History is Written for the Suckers

It’s often said that history is written by the victors. I don’t think that is entirely true, but I can definitely tell you who history is written for, and that’s the suckers.

I’m referring to the history books people are forced to read in schools, by the way, not to serious and specialized history books. (The kind that almost no one reads.)

What brought up this subject was a comment I stumbled upon this morning, in a Wikipedia article about the origins of banking:

Wealth was deposited and kept in temples; in treasuries, where safety was afforded by the will of the gods.

I’ve actually studied ancient Mesopotamia, and I don’t for a minute believe that the guys who looted their local farmers believed it was protected by the gods. If they did, they wouldn’t have kept it in the most secure building in their kingdom, surrounded by thick walls and isolated from approach!

That line – that five thousand year old line – was created for the suckers, the people who gave the thugs their money but wanted to feel noble about it. And it’s still working! The ruler is automatically afforded every benefit of the doubt, at all times and in all ways.

History – at 3000 BC and even now – is written for the suckers: the people who maintain that eternal benefit of the doubt.

A Day at the British Museum

Let me explain how this works:

Several years ago, as I was completing a book on history called Production Versus Plunder, I visited the British Museum in London. There were some particular artifacts I wanted to see again, and I wanted to walk around and consider all the museum’s pieces of history: to see if there was anything important that I had overlooked or misrepresented.

On the second floor, where the most ancient artifacts are displayed, I found a sign entitled The First Cities. The text on this sign expressed the definitive mythology of ancient history, as it is now taught worldwide. It read:

This required organization and administration… With expansion came social differentiation and the development of an appropriate bureaucratic infrastructure, required to initiate and oversee the necessary public building programs.

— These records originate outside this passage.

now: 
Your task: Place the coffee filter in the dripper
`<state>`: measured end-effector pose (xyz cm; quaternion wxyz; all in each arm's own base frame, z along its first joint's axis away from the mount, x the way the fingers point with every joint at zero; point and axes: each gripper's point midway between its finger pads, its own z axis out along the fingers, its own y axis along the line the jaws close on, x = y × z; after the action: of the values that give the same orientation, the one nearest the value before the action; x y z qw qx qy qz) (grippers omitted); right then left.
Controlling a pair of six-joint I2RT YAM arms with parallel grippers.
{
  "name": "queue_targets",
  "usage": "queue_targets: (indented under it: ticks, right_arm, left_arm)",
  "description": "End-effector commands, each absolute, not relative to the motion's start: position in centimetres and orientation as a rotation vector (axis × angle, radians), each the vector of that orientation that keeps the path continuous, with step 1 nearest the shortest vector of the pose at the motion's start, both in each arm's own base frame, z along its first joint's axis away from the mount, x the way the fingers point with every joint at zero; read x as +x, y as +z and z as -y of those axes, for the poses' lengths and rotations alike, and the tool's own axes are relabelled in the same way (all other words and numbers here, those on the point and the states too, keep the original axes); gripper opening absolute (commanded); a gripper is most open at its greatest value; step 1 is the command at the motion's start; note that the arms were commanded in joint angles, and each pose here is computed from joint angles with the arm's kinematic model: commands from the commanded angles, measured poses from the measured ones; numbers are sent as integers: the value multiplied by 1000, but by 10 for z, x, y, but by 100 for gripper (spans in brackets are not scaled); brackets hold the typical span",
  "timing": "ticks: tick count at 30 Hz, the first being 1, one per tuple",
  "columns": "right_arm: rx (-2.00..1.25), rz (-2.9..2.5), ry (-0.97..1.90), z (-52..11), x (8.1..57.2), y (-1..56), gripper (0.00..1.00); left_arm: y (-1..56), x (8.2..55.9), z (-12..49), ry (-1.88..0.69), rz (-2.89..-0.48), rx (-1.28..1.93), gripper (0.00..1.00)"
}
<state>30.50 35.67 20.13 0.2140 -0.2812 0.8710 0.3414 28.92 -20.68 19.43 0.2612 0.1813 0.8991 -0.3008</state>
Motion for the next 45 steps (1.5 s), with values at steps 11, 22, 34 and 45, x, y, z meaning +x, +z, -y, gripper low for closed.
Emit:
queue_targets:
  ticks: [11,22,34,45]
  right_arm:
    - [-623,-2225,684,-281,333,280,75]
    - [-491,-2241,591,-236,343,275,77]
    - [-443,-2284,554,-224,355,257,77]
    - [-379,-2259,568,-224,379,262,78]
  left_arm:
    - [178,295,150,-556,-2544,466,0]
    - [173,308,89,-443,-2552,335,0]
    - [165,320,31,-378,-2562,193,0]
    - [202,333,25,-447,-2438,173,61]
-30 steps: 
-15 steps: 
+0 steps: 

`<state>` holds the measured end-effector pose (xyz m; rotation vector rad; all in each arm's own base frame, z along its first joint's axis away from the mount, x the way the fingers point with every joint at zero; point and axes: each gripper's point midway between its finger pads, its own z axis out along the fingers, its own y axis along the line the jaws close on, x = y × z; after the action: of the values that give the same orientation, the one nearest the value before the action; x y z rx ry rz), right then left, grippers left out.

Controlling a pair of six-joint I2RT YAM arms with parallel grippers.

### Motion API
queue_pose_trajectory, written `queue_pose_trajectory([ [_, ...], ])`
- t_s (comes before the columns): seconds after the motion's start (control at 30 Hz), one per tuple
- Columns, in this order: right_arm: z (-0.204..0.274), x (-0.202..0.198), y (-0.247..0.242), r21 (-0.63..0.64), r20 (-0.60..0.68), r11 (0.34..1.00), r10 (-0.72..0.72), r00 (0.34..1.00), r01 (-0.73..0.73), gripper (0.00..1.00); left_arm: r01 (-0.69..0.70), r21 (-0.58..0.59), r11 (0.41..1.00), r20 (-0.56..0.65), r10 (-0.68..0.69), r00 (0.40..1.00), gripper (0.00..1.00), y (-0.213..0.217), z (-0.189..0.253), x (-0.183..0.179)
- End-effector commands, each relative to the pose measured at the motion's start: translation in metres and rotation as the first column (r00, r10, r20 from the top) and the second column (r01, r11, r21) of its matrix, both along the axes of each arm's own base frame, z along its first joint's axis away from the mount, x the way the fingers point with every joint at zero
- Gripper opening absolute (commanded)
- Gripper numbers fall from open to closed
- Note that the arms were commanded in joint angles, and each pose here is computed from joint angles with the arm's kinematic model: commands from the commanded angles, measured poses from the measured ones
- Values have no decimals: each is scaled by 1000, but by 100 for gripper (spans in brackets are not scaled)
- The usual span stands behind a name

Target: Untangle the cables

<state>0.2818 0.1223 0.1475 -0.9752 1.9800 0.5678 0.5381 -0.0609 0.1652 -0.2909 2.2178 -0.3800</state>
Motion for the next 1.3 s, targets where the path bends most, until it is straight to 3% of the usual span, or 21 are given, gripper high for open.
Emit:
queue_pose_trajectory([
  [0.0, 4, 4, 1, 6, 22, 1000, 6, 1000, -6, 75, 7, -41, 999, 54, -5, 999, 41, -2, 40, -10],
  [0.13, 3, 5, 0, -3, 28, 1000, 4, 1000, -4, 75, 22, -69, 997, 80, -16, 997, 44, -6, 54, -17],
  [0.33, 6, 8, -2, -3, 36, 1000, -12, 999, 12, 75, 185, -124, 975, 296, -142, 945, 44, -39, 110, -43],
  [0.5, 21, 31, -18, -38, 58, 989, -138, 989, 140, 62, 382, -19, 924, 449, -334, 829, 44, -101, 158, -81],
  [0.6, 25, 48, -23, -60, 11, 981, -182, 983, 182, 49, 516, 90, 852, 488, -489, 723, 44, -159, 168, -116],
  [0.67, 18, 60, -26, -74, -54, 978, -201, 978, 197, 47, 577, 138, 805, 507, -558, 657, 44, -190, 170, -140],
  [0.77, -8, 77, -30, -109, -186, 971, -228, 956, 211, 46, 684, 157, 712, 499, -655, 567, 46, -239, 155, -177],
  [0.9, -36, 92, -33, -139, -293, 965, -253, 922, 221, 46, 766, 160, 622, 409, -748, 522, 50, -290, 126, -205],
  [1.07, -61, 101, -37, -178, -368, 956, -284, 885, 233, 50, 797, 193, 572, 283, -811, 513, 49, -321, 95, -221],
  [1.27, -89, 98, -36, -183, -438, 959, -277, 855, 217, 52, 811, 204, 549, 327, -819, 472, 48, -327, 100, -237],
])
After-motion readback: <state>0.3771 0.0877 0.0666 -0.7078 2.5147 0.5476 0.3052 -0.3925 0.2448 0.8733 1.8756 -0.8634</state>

This text was written for suckers, and it is simply false. Among other things, organization followed the creation of civilization, and public building programs came long, long after. (We covered a massive refutation of this sign in FMP #37.)

Signs like this on museum walls are written to justify the rulership of their place and time, to make it seem like the ultimate and inevitable end of human development. (Museums are nearly always suck-ups to their local ruler.)